But it happened. You can watch the whole debate here:

I was fidgeting in my seat waiting for the thing to start thinking, ‘this could go poorly, what do I really know about Bill Nye? By being held at the Creationist Museum in Kentucky, Bill is definitely speaking before a potentially overwhelmingly biased audience. I hope he’s done his homework.’

Dino with a saddle at the Creationism Museum

Dino with a saddle at the Creationism Museum

The two took the stage, were introduced to the audience and the rules of the game were outlined (intro statements, a 30 minutes opportunity to build a case, then shorter Q&A style back and forth.)

Mr. Ham won the coin toss and went first. In his opening statements he spoke very well, redefined a couple of terms for us, like ‘science’ (which he broke into observational science and historical science) and talked a bit about the theory of knowledge (what can we know? What counts as evidence?)

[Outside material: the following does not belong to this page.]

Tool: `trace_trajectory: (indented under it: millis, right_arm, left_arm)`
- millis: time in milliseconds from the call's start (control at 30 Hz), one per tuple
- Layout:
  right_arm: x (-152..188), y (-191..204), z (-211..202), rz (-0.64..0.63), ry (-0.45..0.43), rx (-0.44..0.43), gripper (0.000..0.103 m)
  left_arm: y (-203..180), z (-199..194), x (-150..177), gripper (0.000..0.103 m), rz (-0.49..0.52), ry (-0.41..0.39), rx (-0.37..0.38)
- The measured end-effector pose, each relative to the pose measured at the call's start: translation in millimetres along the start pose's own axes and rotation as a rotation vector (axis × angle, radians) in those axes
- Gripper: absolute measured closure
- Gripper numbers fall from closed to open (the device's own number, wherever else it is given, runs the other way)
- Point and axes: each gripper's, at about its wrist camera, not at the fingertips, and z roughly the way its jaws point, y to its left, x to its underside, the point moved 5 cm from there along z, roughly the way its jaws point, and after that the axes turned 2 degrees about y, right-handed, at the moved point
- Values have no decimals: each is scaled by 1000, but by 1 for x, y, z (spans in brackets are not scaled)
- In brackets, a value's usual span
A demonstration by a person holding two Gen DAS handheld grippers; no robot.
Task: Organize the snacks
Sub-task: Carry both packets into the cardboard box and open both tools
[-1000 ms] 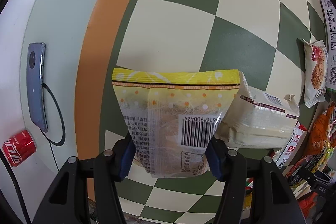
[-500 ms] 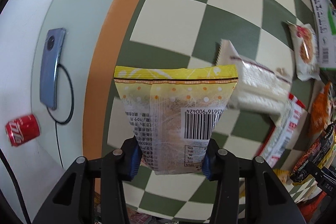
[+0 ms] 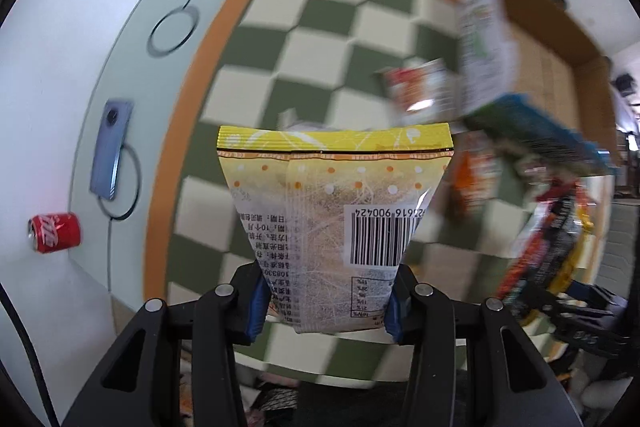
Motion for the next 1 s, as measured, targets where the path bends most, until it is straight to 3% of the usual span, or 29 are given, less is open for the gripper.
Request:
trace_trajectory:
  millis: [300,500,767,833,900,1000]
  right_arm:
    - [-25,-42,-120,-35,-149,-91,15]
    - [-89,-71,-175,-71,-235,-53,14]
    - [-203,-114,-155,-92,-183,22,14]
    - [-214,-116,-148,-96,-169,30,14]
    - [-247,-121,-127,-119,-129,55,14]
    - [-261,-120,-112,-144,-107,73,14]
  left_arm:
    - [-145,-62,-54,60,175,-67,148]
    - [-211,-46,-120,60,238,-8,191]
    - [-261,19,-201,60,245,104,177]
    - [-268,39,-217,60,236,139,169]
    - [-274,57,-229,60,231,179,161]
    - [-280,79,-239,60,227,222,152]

I was thrown off by some of his definitions and didn’t like his assertion that we cannot use observations of the laws of nature today and apply the lessons we learn to the past, but overall, he came off fairly well and charismatically.

Then Mr. Nye took the mike and started telling a story about bow ties. I like bow ties and I think he pulls it off very well, but I didn’t like where this was going. Luckily, he came back to his message and gave a strong introduction that settled my nerves somewhat.

For the meat of his talk, Mr. Ham really went all out to establish the language that could be used and what he deemed admissible as evidence. The short story was, we can’t know anything about the past, except from the eye-witness account of history the Bible gives us (God’s Word). Anything else is ‘Man’s Word’ and inherently faulty.

-Great! we can agree on something! I also believe that humans make mistakes, misremember things, etc. This is why data beats anecdote.

So, what’s troubling about this?

Well, a lot. It means we can’t really learn anything. We cannot expect the same rules of nature to apply tomorrow as they do today. And we can know nothing about the past by studying the world as it is today. This sounds suspiciously, and tragically, like David Hume’s Empiricism, i.e. we may think we observe causation, but this is impossible – and even if we are not wrong, every instance of the world is new and different, so we can’t extrapolate from past experience at all. Mr. Nye, like myself, had a problem with this and repeatedly asked, ‘Where does this leave us? Can we make no predictions about how the world will work? ‘ (not a direct quote)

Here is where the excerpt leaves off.